REQUIRED WORK :: Could you repeat the records below exactly as written?

Top of PROVIDED ENTRIES

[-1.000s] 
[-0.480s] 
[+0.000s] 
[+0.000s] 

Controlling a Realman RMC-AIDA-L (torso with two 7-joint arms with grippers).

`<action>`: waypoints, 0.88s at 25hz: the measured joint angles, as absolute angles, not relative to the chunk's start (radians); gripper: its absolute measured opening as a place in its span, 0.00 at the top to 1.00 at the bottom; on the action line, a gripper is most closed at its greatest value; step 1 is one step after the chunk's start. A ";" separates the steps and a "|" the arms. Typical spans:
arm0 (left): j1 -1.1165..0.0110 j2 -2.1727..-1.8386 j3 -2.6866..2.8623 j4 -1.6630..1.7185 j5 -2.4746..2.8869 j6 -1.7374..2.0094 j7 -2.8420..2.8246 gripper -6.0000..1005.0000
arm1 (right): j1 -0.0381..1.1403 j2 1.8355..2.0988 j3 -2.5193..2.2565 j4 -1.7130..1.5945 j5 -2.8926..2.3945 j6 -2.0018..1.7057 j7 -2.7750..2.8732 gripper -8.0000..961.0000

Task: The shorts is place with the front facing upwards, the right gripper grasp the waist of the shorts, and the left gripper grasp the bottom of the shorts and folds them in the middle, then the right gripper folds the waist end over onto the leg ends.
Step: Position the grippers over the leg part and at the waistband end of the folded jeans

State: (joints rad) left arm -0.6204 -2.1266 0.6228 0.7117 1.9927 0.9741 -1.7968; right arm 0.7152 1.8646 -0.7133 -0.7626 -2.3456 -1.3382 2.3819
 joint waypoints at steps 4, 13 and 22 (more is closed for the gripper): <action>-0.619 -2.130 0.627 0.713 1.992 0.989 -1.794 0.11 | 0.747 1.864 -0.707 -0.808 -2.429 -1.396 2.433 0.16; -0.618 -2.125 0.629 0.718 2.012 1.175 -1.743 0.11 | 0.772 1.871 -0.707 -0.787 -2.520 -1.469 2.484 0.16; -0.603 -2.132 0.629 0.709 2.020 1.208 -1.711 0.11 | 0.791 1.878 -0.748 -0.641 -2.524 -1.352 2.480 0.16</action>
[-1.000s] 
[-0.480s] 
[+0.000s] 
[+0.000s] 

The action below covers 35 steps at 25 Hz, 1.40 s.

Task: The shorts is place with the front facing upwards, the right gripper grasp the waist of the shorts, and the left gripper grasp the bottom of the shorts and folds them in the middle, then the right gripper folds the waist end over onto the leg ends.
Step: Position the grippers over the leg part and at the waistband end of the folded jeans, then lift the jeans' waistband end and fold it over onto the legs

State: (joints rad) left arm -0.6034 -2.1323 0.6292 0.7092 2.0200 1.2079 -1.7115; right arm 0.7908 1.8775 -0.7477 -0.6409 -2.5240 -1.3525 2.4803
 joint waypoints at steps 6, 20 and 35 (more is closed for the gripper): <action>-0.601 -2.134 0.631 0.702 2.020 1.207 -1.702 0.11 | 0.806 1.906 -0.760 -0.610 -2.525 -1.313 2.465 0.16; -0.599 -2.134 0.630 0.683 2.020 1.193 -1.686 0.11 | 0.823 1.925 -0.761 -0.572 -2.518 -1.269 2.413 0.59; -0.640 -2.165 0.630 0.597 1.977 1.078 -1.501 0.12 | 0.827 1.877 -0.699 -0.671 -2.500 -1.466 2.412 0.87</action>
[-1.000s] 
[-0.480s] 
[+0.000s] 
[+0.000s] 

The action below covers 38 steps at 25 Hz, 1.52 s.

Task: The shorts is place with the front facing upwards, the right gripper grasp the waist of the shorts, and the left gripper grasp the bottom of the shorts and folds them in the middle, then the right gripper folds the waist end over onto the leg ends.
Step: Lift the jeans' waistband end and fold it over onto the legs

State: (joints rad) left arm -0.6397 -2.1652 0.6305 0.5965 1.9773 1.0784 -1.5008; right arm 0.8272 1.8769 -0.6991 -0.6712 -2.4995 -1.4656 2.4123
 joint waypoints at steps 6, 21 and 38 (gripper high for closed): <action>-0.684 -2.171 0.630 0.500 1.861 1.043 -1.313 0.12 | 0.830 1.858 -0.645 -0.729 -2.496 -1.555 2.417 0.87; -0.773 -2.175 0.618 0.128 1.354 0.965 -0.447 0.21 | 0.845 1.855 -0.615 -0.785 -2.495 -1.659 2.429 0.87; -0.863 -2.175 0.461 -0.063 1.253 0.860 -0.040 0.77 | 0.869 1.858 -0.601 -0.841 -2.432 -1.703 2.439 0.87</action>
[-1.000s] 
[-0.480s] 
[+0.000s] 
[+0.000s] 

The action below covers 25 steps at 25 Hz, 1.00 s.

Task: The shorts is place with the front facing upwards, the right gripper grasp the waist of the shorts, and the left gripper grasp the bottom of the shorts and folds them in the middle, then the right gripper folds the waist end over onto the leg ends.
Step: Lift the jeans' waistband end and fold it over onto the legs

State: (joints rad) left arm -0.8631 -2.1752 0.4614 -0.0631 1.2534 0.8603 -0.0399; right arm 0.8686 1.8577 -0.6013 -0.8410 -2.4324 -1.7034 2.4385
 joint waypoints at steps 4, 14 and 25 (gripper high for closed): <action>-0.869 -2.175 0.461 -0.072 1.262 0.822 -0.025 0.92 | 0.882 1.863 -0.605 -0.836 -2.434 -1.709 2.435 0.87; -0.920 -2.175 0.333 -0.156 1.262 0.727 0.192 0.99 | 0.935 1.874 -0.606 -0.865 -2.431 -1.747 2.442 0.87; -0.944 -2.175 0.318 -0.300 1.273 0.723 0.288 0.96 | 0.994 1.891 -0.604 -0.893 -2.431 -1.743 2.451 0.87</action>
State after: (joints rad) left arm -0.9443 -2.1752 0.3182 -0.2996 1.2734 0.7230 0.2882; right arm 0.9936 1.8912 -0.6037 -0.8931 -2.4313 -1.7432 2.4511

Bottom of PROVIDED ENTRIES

EXERCISE OUTPUT ::
[-1.000s] 
[-0.480s] 
[+0.000s] 
[+0.000s] 

Controlling a Realman RMC-AIDA-L (torso with two 7-joint arms with grippers).

`<action>`: waypoints, 0.88s at 25hz: the measured joint angles, as absolute angles, not relative to the chunk's start (radians); gripper: its absolute measured opening as a place in its span, 0.00 at the top to 1.00 at the bottom; on the action line, a gripper is most closed at its greatest value; step 1 is one step after the chunk's start. A ";" separates the steps and a "|" the arms. Typical spans:
arm0 (left): j1 -1.1165..0.0110 j2 -2.1727..-1.8386 j3 -2.6866..2.8623 j4 -1.6630..1.7185 j5 -2.4746..2.8869 j6 -1.7374..2.0094 j7 -2.8420..2.8246 gripper -6.0000..1005.0000
arm1 (right): j1 -0.0381..1.1403 j2 1.8355..2.0988 j3 -2.5193..2.2565 j4 -1.7130..1.5945 j5 -2.8926..2.3945 j6 -2.0018..1.7057 j7 -2.7750..2.8732 gripper -8.0000..961.0000

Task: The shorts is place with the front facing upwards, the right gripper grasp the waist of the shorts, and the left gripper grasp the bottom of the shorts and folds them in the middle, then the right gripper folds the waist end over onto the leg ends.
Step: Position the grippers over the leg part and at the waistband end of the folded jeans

State: (joints rad) left arm -0.6204 -2.1266 0.6228 0.7117 1.9927 0.9741 -1.7968; right arm 0.7152 1.8646 -0.7133 -0.7626 -2.3456 -1.3382 2.3819
 joint waypoints at steps 4, 13 and 22 (more is closed for the gripper): <action>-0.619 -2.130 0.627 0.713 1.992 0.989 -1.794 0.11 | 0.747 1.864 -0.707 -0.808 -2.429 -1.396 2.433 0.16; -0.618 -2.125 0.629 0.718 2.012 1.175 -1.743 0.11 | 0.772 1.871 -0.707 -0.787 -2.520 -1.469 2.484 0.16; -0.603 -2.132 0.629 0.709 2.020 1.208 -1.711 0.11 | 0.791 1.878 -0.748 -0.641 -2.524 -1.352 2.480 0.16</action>
[-1.000s] 
[-0.480s] 
[+0.000s] 
[+0.000s] 

The action below covers 35 steps at 25 Hz, 1.40 s.

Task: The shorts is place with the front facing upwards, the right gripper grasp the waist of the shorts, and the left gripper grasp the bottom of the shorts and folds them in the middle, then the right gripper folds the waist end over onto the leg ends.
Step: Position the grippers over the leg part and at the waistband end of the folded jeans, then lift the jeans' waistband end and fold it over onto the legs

State: (joints rad) left arm -0.6034 -2.1323 0.6292 0.7092 2.0200 1.2079 -1.7115; right arm 0.7908 1.8775 -0.7477 -0.6409 -2.5240 -1.3525 2.4803
 joint waypoints at steps 6, 20 and 35 (more is closed for the gripper): <action>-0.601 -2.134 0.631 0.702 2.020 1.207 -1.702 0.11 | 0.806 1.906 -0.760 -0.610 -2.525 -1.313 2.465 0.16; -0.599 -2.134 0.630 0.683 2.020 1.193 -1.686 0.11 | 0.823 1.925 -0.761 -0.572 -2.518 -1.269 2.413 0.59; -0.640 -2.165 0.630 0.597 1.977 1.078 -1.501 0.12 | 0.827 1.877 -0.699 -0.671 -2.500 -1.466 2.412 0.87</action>
[-1.000s] 
[-0.480s] 
[+0.000s] 
[+0.000s] 

The action below covers 38 steps at 25 Hz, 1.52 s.

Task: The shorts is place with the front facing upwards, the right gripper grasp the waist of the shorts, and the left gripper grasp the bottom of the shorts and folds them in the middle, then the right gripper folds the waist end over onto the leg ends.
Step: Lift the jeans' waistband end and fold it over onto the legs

State: (joints rad) left arm -0.6397 -2.1652 0.6305 0.5965 1.9773 1.0784 -1.5008; right arm 0.8272 1.8769 -0.6991 -0.6712 -2.4995 -1.4656 2.4123
 joint waypoints at steps 6, 21 and 38 (gripper high for closed): <action>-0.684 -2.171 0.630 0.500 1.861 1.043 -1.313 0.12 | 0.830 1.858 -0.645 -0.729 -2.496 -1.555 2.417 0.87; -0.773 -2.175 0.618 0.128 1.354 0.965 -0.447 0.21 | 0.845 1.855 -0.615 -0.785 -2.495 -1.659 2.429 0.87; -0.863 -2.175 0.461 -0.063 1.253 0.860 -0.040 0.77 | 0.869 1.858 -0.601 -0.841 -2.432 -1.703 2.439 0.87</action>
[-1.000s] 
[-0.480s] 
[+0.000s] 
[+0.000s] 

The action below covers 25 steps at 25 Hz, 1.00 s.

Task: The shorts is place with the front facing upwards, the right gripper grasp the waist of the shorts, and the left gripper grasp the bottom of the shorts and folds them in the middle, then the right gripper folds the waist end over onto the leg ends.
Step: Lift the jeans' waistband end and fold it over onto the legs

State: (joints rad) left arm -0.8631 -2.1752 0.4614 -0.0631 1.2534 0.8603 -0.0399; right arm 0.8686 1.8577 -0.6013 -0.8410 -2.4324 -1.7034 2.4385
 joint waypoints at steps 4, 14 and 25 (gripper high for closed): <action>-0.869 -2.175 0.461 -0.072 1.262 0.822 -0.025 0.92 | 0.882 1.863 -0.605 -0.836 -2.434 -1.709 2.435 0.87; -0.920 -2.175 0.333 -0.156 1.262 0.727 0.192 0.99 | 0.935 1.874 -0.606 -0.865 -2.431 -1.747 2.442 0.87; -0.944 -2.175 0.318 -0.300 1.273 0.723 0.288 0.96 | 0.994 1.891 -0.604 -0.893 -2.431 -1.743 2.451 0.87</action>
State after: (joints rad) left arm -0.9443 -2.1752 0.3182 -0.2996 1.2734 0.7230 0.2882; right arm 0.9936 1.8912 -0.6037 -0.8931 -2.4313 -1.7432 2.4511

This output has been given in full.